• DATA TO USE

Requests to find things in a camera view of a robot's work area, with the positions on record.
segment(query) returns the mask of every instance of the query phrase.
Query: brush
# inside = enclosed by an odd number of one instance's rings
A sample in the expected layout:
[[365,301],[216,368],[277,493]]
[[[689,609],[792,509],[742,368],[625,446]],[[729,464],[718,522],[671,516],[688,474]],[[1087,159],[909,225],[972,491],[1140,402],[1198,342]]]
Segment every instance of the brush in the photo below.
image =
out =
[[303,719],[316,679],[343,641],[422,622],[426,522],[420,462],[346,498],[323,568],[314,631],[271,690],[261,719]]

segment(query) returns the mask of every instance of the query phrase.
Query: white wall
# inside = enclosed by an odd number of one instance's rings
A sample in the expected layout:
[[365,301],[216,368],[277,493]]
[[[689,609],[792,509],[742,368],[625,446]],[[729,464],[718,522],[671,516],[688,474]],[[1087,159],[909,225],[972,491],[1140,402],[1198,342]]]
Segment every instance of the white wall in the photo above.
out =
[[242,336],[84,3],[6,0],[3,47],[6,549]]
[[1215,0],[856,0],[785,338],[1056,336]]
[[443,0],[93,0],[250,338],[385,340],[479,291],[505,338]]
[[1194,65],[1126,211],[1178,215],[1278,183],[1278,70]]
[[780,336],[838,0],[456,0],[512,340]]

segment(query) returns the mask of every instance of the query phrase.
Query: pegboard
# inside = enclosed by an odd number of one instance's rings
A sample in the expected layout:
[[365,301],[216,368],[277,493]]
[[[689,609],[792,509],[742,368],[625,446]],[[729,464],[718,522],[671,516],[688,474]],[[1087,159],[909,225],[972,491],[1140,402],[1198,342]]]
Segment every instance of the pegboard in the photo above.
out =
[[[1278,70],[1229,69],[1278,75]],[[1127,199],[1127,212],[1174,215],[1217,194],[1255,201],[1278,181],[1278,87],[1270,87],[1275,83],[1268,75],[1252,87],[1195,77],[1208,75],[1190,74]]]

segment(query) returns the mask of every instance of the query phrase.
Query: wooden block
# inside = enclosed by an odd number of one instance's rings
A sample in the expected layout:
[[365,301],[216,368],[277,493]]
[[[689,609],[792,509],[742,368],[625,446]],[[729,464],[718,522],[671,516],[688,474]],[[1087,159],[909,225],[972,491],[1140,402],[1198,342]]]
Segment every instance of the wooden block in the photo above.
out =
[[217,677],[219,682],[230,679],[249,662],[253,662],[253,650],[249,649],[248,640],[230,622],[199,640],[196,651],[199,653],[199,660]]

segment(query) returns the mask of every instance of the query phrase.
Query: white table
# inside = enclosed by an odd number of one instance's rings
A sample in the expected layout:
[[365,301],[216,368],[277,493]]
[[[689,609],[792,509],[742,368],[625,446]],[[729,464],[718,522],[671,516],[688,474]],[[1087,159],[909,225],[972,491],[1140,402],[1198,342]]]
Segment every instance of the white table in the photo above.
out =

• AIM OF THE TASK
Please reproduce each record precisely as written.

• YOUR RESPONSE
Requests to find things in a camera view of a robot's work area, with the positions on record.
segment(query) returns the mask of every instance of the query phrase.
Query: brush
# inside = enclosed by an odd number of one instance's rings
A sample in the expected layout:
[[365,301],[216,368],[277,493]]
[[[689,609],[792,509],[742,368],[625,446]],[[729,464],[718,522],[671,516],[688,474]],[[1087,159],[909,225],[972,491],[1140,402],[1198,342]]]
Segment every instance of the brush in the photo below.
image =
out =
[[303,719],[316,679],[343,641],[422,622],[426,522],[420,462],[346,498],[323,568],[314,631],[271,690],[261,719]]

segment(query) returns the mask of every instance of the query phrase.
Query: white wall
# inside = enclosed by an odd number of one instance's rings
A sample in the expected layout:
[[365,301],[216,368],[277,493]]
[[[689,609],[792,509],[742,368],[625,446]],[[729,464],[718,522],[671,516],[688,474]],[[1087,159],[909,225],[972,491],[1140,402],[1198,342]]]
Segment every instance of the white wall in the photo above.
out =
[[242,336],[84,3],[6,0],[3,47],[6,549]]
[[1215,0],[856,0],[785,338],[1056,336]]
[[443,0],[93,0],[250,338],[385,340],[479,291],[505,338]]
[[1194,65],[1126,211],[1178,215],[1278,183],[1278,70]]
[[780,336],[838,0],[456,0],[512,340]]

segment(query) returns the mask of every instance of the query phrase.
Query: pegboard
# inside = enclosed by an odd number of one instance's rings
A sample in the expected layout:
[[365,301],[216,368],[277,493]]
[[[689,609],[792,509],[742,368],[625,446]],[[729,464],[718,522],[671,516],[688,474]],[[1087,159],[909,225],[972,491],[1140,402],[1198,342]]]
Segment every instance of the pegboard in the photo above.
out =
[[[1278,70],[1229,69],[1278,75]],[[1127,199],[1127,212],[1174,215],[1217,194],[1255,201],[1278,181],[1278,87],[1270,87],[1275,83],[1268,75],[1252,87],[1195,77],[1208,75],[1190,74]]]

segment(query) returns the mask of every instance of the query phrase.
Query: wooden block
# inside = enclosed by an odd number of one instance's rings
A sample in the expected layout:
[[365,301],[216,368],[277,493]]
[[[689,609],[792,509],[742,368],[625,446]],[[729,464],[718,522],[671,516],[688,474]],[[1087,159],[909,225],[972,491],[1140,402],[1198,342]]]
Segment every instance of the wooden block in the photo above.
out =
[[217,677],[219,682],[230,679],[249,662],[253,662],[253,650],[249,649],[248,640],[230,622],[199,640],[196,651],[199,653],[199,660]]

segment(query) returns the mask of every instance of the query phrase.
Query: white table
# inside = enclosed by an odd number of one instance's rings
A sample in the expected layout:
[[365,301],[216,368],[277,493]]
[[[689,609],[792,509],[742,368],[625,446]],[[729,464],[718,522],[671,516],[688,474]],[[1087,159],[909,225],[972,491],[1140,402],[1198,342]]]
Segment every instance of the white table in the photo above.
out =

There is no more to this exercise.